#### Prompt:
What lines in the material hold the string "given"? Copy out each of them.

==== Excerpted records

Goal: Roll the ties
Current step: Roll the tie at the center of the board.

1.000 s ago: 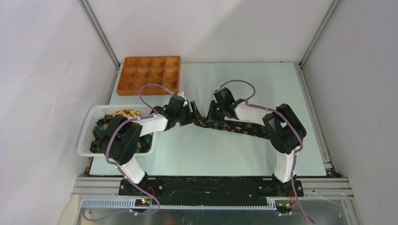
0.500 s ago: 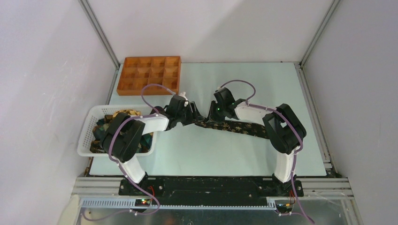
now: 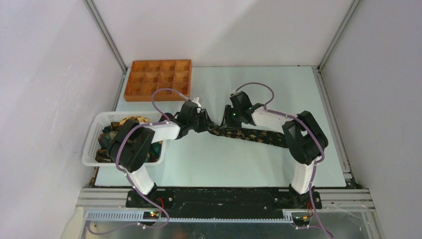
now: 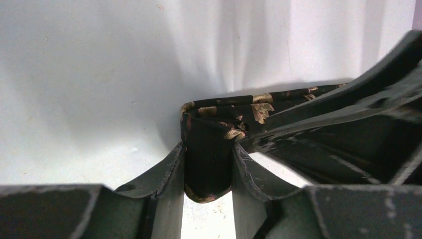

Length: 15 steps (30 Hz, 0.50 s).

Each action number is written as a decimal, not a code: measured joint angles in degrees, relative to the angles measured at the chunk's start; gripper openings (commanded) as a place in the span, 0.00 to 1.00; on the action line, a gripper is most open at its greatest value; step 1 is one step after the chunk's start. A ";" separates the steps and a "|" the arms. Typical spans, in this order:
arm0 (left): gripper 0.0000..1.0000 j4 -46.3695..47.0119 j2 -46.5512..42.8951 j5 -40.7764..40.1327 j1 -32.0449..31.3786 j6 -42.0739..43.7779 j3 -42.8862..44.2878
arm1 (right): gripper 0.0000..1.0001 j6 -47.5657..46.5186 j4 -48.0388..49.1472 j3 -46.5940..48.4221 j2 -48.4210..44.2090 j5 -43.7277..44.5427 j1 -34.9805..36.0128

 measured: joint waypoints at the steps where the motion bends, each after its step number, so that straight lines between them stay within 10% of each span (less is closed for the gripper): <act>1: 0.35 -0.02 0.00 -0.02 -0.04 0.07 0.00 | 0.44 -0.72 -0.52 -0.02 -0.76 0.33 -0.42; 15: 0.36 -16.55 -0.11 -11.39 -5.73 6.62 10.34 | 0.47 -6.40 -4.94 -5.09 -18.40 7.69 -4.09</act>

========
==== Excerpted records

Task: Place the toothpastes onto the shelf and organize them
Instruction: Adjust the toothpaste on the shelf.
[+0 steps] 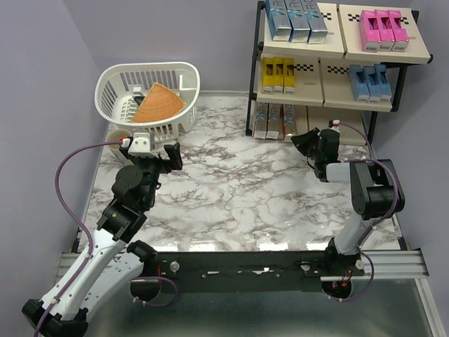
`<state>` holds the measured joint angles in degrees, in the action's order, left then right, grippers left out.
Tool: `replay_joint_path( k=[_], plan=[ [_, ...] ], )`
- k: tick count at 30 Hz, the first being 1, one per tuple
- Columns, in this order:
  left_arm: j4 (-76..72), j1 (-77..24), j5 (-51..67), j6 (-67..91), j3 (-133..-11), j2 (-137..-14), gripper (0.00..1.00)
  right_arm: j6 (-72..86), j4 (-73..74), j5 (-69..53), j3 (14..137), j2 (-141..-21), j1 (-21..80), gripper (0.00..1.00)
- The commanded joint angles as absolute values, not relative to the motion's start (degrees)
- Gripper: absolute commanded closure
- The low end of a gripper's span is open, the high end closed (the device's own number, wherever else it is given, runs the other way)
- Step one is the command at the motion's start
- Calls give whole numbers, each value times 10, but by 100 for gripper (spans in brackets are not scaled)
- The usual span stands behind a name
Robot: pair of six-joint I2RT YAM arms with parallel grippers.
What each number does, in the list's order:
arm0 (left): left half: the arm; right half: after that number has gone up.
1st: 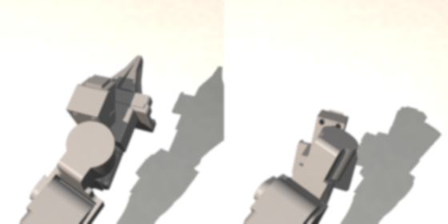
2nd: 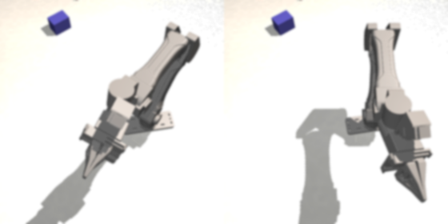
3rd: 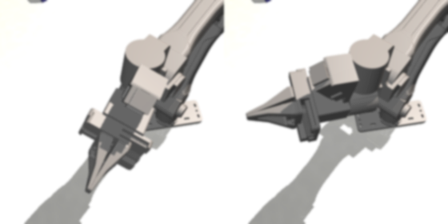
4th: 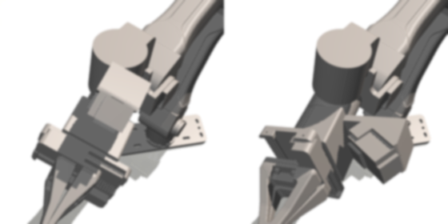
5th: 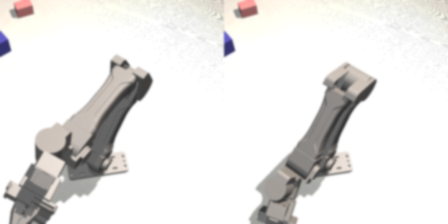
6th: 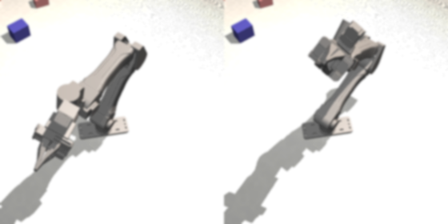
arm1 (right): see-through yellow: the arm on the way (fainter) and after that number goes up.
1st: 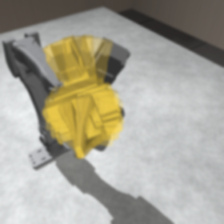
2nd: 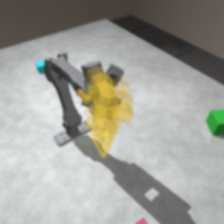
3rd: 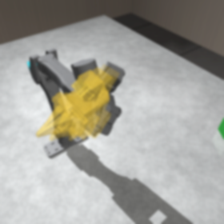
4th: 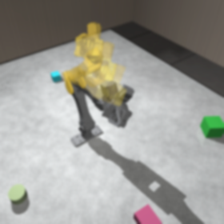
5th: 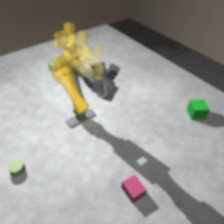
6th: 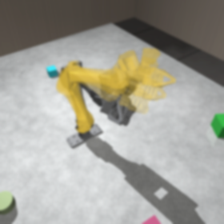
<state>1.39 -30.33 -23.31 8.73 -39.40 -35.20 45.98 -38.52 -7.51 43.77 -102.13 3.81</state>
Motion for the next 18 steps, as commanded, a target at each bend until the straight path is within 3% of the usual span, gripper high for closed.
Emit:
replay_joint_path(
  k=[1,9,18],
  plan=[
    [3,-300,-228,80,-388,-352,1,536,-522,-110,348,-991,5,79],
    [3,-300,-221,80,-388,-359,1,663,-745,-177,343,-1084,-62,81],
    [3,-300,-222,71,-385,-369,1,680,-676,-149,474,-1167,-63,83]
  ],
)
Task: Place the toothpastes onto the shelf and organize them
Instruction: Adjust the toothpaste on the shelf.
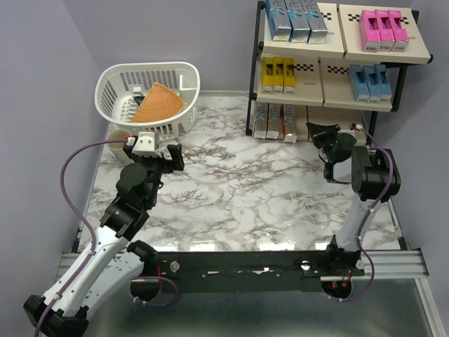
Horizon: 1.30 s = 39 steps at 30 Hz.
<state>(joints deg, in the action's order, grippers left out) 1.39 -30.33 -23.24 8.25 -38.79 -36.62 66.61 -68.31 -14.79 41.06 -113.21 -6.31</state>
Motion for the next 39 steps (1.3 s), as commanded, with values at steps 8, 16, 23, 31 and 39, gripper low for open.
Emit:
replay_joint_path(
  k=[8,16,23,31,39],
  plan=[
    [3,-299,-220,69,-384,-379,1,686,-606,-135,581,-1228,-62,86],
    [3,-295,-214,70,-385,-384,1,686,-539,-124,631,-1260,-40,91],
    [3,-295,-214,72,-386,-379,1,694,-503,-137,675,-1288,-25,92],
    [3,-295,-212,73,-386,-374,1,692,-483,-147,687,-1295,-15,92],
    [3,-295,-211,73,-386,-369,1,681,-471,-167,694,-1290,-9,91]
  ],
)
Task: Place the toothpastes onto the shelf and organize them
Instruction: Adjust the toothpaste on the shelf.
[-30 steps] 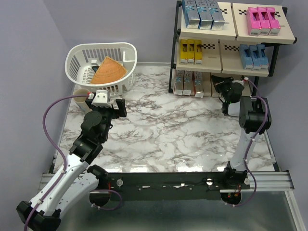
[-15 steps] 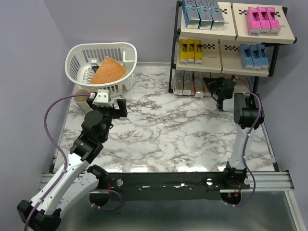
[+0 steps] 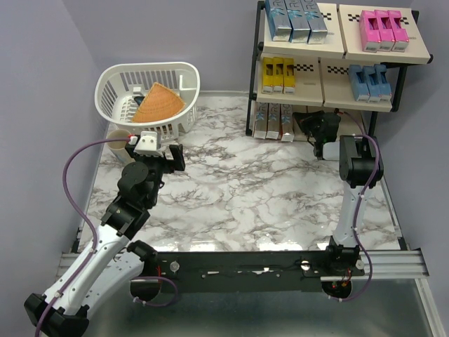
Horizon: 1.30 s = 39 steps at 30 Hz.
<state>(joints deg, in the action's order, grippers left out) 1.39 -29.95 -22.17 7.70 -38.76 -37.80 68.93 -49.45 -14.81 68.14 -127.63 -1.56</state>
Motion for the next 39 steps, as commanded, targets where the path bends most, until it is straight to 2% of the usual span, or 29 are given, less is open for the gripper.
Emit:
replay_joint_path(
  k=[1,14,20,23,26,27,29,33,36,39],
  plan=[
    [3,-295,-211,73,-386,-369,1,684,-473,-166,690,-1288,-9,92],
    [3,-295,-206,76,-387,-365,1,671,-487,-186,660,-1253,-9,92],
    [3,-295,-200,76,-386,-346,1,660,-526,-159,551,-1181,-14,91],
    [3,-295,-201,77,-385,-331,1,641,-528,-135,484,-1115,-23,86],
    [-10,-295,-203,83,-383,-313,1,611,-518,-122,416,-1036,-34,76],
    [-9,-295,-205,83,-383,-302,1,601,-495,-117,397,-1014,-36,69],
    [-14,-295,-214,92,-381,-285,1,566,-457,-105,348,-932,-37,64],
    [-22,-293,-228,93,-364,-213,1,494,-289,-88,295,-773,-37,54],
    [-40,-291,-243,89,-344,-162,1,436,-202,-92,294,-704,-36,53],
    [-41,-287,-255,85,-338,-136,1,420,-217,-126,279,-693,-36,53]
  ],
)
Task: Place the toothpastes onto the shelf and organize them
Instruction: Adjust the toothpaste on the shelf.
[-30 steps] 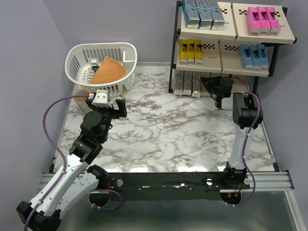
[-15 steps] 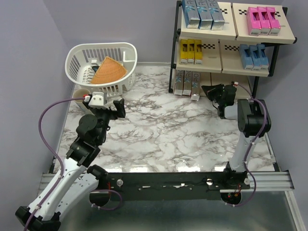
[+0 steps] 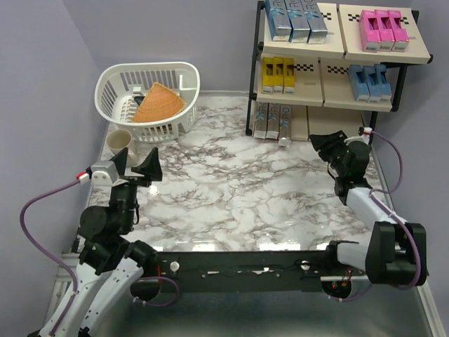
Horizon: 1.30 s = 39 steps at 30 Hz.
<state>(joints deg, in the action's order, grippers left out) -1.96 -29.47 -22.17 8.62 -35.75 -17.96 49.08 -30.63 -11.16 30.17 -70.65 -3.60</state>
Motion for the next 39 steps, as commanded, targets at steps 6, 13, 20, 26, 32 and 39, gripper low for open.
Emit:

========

#### Task output:
- The low end of a gripper's span is open, the high end closed (the device's own number, wherever else it is given, runs the other way)
Motion for the next 39 steps, as commanded, targets where the path bends most, until it is straight to 2% of the usual span, or 29 are given, less is open for the gripper.

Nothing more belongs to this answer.